According to the agency’s website, the company’s latest contract for a chunk of the Big Bend sector border wall project begins near the Madera Campgrounds in Big Bend Ranch State Park and extends down into the Lower Canyons of the Rio Grande Wild and Scenic River. CBP’s “smart wall” program map shows a mix of infrastructure planned for this stretch, namely a “technology and patrol road” and vehicle barriers marked with the caveat “No 30’ Wall.”
That caveat is likely a response to public outcry over the prospect of a border wall through the park, which drives the economy of local communities in the Big Bend and represents just a fraction of all immigration-related arrests made in the CBP sector that shares its name.
While parent company Kiewit has garnered international attention for its environmental stewardship—the company was honored by the Engineering News Record in 2025 for a historic dam removal project in Oregon that restored the Klamath River to its natural state—activists have raised the alarm about the impact of any kind of massive infrastructure project could have on wilderness as pristine as Big Bend.
On the border, Kiewit subsidiary Southwest Valley Constructors has been the subject of a handful of lawsuits since 2020, including a wrongful death lawsuit filed in Arizona and a pair of personal injury lawsuits in Texas—all involving contractors in marked trucks and all requiring the company to settle with the injured parties.
In September 2020, a group of descendants of people interred a private cemetery in Hidalgo County, Texas, also sued Southwest Valley Construction, alleging that the border wall project would leave the cemetery in a “no man’s land” inaccessible to mourners and that construction activity had caused graves to sink “due to excessive physical shaking movements and vibrations caused by the heavy machinery.” A temporary restraining order blocking wall construction was granted by a judge and a settlement was later reached reimbursing the family for damage to the cemetery.
While CBP Commissioner Rodney Scott told a reporter earlier this month that the agency would be prioritizing road upgrades in the national park, the hefty price tag represents an unprecedented investment in park infrastructure—after a $22.6 million construction project in the Chisos Basin was cancelled with little explanation in April, the largest outstanding contract in the park is a $17.9 million water system overhaul, both figures closer in price to just a single mile of border wall.

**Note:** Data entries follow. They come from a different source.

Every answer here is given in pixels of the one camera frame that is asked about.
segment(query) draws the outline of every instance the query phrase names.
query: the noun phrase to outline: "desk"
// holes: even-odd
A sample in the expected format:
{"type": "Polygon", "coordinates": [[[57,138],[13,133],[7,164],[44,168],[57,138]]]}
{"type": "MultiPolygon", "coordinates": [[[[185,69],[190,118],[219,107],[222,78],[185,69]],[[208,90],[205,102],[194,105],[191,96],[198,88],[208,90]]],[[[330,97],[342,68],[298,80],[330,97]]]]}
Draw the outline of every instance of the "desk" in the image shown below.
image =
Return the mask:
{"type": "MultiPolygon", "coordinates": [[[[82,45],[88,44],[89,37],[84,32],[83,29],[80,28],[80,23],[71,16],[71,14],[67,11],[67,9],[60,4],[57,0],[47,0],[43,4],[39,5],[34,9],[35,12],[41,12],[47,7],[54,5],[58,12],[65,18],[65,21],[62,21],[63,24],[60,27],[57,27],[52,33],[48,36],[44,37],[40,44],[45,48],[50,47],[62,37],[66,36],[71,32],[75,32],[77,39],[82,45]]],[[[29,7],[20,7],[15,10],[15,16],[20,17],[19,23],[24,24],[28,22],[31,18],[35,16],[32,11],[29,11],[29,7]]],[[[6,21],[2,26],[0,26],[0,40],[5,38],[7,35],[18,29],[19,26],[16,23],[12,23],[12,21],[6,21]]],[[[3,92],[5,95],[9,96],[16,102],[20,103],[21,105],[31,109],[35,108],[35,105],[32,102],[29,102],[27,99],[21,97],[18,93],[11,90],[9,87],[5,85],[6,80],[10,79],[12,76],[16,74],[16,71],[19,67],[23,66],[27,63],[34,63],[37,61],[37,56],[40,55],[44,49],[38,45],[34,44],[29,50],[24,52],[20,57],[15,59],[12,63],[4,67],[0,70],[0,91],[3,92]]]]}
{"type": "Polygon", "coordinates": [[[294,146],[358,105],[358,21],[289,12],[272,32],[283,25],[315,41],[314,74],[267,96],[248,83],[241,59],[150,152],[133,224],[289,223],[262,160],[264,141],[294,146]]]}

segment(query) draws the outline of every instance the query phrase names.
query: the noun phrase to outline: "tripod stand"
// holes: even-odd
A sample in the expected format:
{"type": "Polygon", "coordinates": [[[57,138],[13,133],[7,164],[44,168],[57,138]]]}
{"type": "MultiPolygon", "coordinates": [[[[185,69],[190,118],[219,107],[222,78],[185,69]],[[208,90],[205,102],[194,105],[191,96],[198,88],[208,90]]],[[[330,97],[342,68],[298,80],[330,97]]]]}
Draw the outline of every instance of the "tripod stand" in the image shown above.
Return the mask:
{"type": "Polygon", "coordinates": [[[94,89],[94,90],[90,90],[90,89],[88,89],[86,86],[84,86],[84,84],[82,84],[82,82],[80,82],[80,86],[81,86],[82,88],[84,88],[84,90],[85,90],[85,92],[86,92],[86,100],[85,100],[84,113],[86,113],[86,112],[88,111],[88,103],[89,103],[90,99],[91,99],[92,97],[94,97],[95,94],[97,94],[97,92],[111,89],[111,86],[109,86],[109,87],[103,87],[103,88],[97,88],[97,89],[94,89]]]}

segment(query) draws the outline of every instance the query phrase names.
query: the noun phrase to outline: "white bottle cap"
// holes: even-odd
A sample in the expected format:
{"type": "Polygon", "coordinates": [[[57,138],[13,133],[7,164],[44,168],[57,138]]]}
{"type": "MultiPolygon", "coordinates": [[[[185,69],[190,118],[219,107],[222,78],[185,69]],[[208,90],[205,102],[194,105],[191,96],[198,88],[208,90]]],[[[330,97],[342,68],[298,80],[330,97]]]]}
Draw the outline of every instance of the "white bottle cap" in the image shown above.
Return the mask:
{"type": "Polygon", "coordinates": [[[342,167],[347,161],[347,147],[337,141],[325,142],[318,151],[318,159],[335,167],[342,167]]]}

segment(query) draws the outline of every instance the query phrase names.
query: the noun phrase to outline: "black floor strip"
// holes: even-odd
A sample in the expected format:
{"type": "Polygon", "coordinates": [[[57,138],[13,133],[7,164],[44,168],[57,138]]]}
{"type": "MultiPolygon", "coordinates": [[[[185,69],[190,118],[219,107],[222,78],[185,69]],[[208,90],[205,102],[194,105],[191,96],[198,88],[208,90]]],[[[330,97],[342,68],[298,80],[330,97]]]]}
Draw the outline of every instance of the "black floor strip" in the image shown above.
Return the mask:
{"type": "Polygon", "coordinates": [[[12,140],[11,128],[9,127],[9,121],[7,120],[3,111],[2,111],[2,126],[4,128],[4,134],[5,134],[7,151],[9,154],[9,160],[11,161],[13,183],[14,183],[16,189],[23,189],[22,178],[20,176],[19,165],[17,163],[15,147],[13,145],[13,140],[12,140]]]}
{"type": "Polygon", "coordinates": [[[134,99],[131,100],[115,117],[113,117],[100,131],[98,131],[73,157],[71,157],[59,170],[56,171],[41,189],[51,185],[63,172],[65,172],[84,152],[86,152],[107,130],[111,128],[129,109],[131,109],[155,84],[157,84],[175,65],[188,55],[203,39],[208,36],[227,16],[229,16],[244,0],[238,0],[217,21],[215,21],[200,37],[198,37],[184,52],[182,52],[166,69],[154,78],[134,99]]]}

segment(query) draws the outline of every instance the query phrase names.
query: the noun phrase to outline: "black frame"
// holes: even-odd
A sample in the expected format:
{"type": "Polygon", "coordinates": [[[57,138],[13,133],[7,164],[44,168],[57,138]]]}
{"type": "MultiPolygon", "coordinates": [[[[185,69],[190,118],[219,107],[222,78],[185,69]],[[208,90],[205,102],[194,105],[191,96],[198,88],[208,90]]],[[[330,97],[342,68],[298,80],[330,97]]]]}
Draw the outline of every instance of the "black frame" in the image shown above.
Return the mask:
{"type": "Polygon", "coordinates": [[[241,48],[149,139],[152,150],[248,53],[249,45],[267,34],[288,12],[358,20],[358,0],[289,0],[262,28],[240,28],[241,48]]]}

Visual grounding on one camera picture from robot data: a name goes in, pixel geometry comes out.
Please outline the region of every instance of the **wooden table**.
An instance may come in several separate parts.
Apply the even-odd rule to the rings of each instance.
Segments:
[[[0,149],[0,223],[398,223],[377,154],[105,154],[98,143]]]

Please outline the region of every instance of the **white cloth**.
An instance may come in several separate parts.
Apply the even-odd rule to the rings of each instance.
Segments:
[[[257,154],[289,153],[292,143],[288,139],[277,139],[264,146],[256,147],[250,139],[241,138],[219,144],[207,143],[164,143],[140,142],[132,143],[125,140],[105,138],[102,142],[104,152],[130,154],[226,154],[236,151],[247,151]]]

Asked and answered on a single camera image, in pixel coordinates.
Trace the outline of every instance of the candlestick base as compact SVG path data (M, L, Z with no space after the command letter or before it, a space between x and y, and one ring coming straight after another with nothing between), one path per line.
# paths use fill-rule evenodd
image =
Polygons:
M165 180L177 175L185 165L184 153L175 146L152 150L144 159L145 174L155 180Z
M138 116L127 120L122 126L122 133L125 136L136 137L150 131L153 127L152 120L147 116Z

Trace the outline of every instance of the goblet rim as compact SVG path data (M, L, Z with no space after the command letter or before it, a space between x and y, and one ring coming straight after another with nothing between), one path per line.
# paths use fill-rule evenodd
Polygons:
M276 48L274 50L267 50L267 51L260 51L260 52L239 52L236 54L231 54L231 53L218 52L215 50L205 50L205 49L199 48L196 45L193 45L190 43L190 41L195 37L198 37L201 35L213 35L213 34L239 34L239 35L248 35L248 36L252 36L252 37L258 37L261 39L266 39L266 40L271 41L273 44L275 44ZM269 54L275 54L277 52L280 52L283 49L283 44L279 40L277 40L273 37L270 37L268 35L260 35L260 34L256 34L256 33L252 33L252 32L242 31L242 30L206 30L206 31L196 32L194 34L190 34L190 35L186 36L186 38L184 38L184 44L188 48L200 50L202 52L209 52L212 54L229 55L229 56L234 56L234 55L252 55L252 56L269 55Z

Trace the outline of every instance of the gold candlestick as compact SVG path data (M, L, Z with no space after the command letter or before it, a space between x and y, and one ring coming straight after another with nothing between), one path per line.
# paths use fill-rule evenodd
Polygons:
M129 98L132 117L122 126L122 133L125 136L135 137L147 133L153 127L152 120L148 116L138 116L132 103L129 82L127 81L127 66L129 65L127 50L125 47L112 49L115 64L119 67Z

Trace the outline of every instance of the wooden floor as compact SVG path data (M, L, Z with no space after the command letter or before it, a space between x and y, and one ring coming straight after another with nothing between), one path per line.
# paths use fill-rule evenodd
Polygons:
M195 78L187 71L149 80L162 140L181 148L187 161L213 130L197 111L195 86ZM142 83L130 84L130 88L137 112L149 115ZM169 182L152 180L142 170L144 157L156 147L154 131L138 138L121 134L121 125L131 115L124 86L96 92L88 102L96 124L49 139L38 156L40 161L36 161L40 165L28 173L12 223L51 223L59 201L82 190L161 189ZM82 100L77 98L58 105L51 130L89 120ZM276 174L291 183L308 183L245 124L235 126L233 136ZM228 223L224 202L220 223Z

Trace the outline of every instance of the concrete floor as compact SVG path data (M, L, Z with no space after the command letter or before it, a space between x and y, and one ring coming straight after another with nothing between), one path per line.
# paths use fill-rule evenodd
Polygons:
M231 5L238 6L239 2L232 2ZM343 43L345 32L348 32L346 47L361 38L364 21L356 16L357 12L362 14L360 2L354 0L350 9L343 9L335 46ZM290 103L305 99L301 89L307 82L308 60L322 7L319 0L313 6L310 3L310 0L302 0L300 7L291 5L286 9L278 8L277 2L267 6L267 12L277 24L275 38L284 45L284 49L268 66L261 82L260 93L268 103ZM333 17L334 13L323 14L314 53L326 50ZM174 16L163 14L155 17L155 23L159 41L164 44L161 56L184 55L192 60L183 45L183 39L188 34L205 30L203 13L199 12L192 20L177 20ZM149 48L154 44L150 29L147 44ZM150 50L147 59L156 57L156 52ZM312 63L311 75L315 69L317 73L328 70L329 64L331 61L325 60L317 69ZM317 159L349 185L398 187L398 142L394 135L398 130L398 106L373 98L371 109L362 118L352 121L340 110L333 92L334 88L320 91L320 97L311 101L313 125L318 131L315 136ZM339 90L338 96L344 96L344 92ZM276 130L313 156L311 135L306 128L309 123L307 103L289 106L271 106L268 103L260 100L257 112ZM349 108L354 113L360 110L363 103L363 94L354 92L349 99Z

The wall project in Big Bend National Park alone is slated to cost just under half of the 2025 operating budget for the entire National Park Service, which rang in at $3.337 billion.
In a written statement to the Sentinel, CBP reiterated that there were no plans for 30-foot steel walls in Big Bend Ranch State Park, Big Bend National Park or Black Gap Wildlife Management Area. Instead, the agency would be prioritizing road upgrades, surveillance equipment and “limited, low-profile, post-on-rail barriers in strategic areas designed to restrict vehicle access while leveraging the natural barriers that already exist in the area.”
Southwest Valley Constructors did not respond to a request for comment for this story.